Artificial fish cartoon by Mickey Paraskevas
Cartoon by Mickey Paraskevas

The government of Montauk, in a bow to environmentalists, has voted to replace the real fish that swim around that peninsula with artificial ones.

An artificial chain-link barrier will be placed in a great curving arc around the peninsula of that town, one half-mile offshore, and the waters within those bounds will be free of regular fish by April.

In their place will be 1.9 million artificial and re-useable fish to satisfy the enjoyment of surfcasters and inshore fishermen. There will be cod, pollock, blues, porgies, sharks and stripers—the major fish that have brought Montauk fame and fortune in the past.

Local inventor Carl Broward created the first artificial fish out of stainless steel, rubber and plastic, in the basement of his home in Hampton Bays in 2010. (His experience included working on the Stephen Spielberg film Jaws as a shark oiler’s apprentice years ago.) Adding battery power, he got it to wiggle and bite the following year. After that came fundraising and factory building in Bay Shore (you can see the hi-tech Broward Factory from the Sunrise Highway), and his first big sale, a million fish, was made in 2012 to Lake Havasu, Arizona, where they have a manmade lake. His second sale was made to Lake Tahoe County in Nevada.

The town fathers of Montauk got interested in 2013 and the rest is history. With the cost of each artificial fish now under $2, Broward’s production staff of 960 people can produce 22,000 fish a day and, with the go-ahead nod from Montauk officials, will have nearly 2 million artificial fish stocked in the waters off the peninsula of Montauk by May 1. Recently, his engineers fixed a final glitch—getting striped bass to swim in schools—and will have them ready to go by next week with the new software.

“Wasn’t a problem with any other kind of fish,” Broward said.

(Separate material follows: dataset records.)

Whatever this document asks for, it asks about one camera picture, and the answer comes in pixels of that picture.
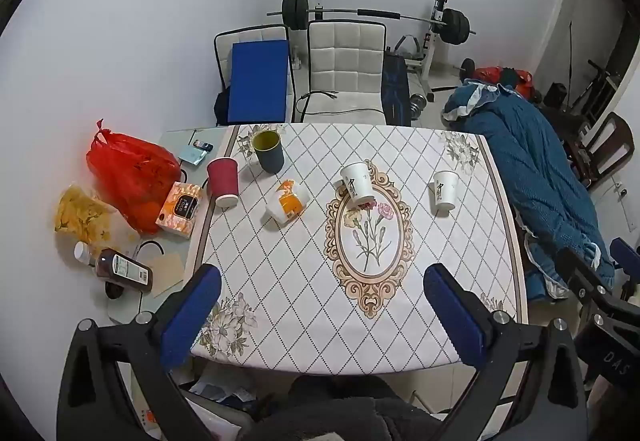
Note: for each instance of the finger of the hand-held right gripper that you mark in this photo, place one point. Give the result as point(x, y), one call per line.
point(626, 253)
point(580, 273)

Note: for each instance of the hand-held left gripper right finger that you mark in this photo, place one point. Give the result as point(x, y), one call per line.
point(452, 316)

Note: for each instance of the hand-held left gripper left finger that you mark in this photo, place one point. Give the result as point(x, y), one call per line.
point(192, 313)

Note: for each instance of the person's right forearm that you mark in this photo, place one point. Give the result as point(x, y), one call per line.
point(612, 413)

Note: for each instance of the white cup with black print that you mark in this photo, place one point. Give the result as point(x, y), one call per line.
point(357, 183)
point(445, 191)

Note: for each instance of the red paper cup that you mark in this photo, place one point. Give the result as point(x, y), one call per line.
point(223, 181)

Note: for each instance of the orange and white paper cup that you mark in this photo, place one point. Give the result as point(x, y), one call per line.
point(287, 203)

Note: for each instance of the dark cup with green inside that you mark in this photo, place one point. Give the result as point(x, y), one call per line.
point(268, 153)

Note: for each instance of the brown paper sheet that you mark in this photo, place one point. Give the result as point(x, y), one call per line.
point(167, 271)

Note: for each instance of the brown bottle with label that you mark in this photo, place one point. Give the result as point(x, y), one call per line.
point(125, 268)

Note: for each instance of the papers under table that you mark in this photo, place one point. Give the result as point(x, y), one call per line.
point(220, 393)

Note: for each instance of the orange tissue box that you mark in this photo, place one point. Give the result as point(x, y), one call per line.
point(179, 208)

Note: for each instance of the brown wooden chair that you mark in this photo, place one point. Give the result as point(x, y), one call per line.
point(607, 146)

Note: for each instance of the printed floral tablecloth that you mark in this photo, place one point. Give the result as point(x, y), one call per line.
point(300, 281)

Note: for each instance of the blue knitted blanket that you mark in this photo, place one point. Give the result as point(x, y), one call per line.
point(530, 171)

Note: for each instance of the small white-capped bottle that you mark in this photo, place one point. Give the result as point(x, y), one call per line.
point(82, 252)

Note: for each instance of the person's dark fleece clothing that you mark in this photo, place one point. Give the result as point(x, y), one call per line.
point(340, 411)

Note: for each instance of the yellow snack bag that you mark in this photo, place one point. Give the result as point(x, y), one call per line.
point(80, 213)

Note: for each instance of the red plastic bag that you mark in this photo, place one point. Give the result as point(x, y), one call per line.
point(130, 171)

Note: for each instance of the light blue booklet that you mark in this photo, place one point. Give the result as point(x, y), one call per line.
point(191, 154)

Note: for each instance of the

Supporters of the program won the day after pointing out that this program will help restore the fishing further offshore, be a boon to swimmers and surfers (no sharks) and be good for business. Also, since artificial fish that are caught are thrown back—you can’t eat them, of course—they can fight and lose again and again, and thus are a great boon to recycling and the saving of endangered fish further offshore. The artificial fish are also set up to provide fisherman with an increased fight if a switch is remotely activated. (Bowing to the fears of cardiac physicians, an internal restraint limits all fights to no more than two hours.)

Surfcasters have been strong supporters of the artificial fish program. In the numbers proposed, the time between a cast and a bite will be no greater than three minutes, tops. Currently some surfcasters wait all day and get nothing.

Open and charter boat captains also approve the Broward artificial fish plan. There is no gutting to be done, no cleanup, no mess, and the customers are happy. And they can still go way offshore for the real ones.

A further plus is that the artificial fish are equipped with tiny nose cameras. Switched on, each makes a video of every fight from an underwater perspective. (Each fish comes with a handheld remote.) Surfcasters and boat captains provide emails to the Montauk Chamber of Commerce at the dock before heading out to fish, so videos of the fight can be sent out to family and friends moments after it happens.

A few spoiled sports opposed the program. So did local taxpayers. But they lost the vote.

One last minute fear, though, is that though President Obama has approved the $25 million in federal funding for the program, President-elect Trump might cancel it. Because of that fear—President-elect Trump has vowed to increase spending on defense and infrastructure—the Montauk Chamber has already sent a letter to Mr. Trump informing him of all the plusses—the new assembly line jobs created at Broward Enterprises for microchip and battery installers, the need for truckers, inspectors, marketing people and engineers…it all adds up to more jobs for red-blooded Americans and, with modifications, a new kind of offshore military defense—biting fish—to fend off any invading enemy.


As we go to press, we’ve learned that Trump has tweeted a thumbs up. It’s a go.